Team Shashank Sajwan

According to the 86th Constitutional amendment act,2002, free & compulsory education
for all children in the 6–14-year age group is now a Fundamental Right under Art.21A of
the constitution. "Education is neither a privilege nor favour but a basic human right to
which all girls & women are entitled”

SOCIOLOGY AND SOCIETY


● Sociology studies human society as an interconnected whole. And how society &
the individual interact with each other.
● Sociology is a systematic study of society, distinct from philosophical & religious
reflections, as well as our everyday common-sense observation about society.
● The Indira Awas Yojana, operationalized from 1999-2000 is a major scheme by the
government's Ministry of rural Development & Housing & Urban Development
Corporation (HUDCO) to construct houses free of cost for the poor & the homeless.
● Sociology is the study of human social life, groups & societies.
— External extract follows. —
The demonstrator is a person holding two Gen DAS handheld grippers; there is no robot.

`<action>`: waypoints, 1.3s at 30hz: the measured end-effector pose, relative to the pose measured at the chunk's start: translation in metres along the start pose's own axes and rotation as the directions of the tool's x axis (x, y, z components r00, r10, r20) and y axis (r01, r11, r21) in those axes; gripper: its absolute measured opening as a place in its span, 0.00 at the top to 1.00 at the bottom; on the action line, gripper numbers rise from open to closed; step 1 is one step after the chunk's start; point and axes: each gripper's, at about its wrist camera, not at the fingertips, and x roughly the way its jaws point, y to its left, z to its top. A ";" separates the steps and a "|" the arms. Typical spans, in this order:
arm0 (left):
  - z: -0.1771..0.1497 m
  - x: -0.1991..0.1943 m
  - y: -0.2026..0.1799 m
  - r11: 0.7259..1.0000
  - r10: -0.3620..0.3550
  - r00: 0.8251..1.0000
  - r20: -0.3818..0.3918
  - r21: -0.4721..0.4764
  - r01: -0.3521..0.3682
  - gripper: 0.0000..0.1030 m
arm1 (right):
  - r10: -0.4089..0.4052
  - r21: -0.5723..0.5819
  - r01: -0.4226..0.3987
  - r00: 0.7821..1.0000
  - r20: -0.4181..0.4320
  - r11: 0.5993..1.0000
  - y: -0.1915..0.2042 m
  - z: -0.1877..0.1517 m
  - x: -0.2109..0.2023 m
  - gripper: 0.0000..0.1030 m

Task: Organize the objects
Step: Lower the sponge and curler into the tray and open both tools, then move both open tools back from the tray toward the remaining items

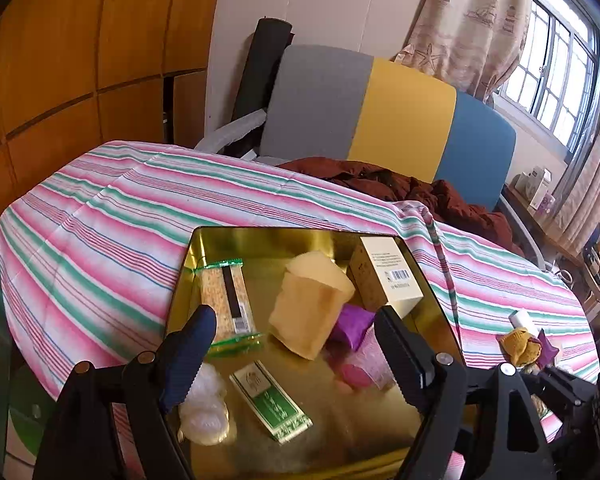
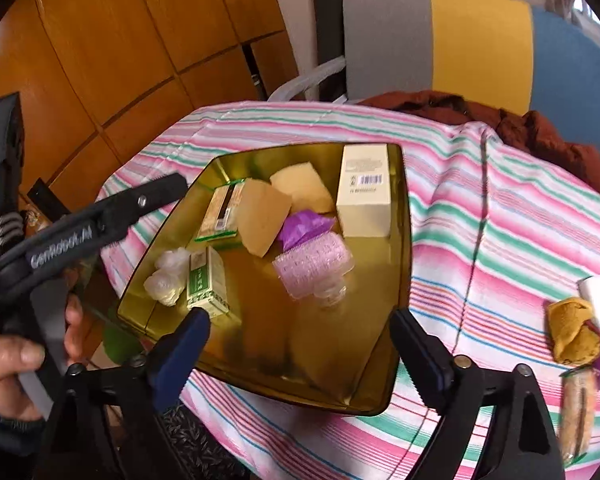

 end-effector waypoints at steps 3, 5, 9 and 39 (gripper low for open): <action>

Its subject matter is
our own behaviour as social beings.
● Sociology has from its beginnings understood itself as a science.
● The common-sense explanations are generally based on what may be called
‘naturalistic' &/or individualistic explanation.
● Sociology thus breaks from both common-sense observations ideas as well as from
philosophical thought.
● Sociology has a body of concepts, methods & data, no matter how loosely
coordinated.
● The line of descent inheritance passes from father to son. This is understood as a
patrilineal system.
● Society was often compared with living organisms & efforts were made to trace its
growth through stages comparable to those of organic life.
● Auguste Comte, the French scholar (1789-1857), considered to be the founder of
sociology, believed that sociology would contribute to the welfare of humanity.
● The industrial revolution was based upon a new, dynamic form of economic
activity-capitalism.
● Enslavement is a graphic example of how people were caught up in the
development of modernity against their will. Between the 17th&19th centuries an
estimated 24 million Africans were enslaved.
● Colonialism was an essential part of modern capitalism and industrialization.
● Sociology is a social science.

SOCIOLOGY & ECONOMICS


● Economics is the study of production and distribution of goods & services.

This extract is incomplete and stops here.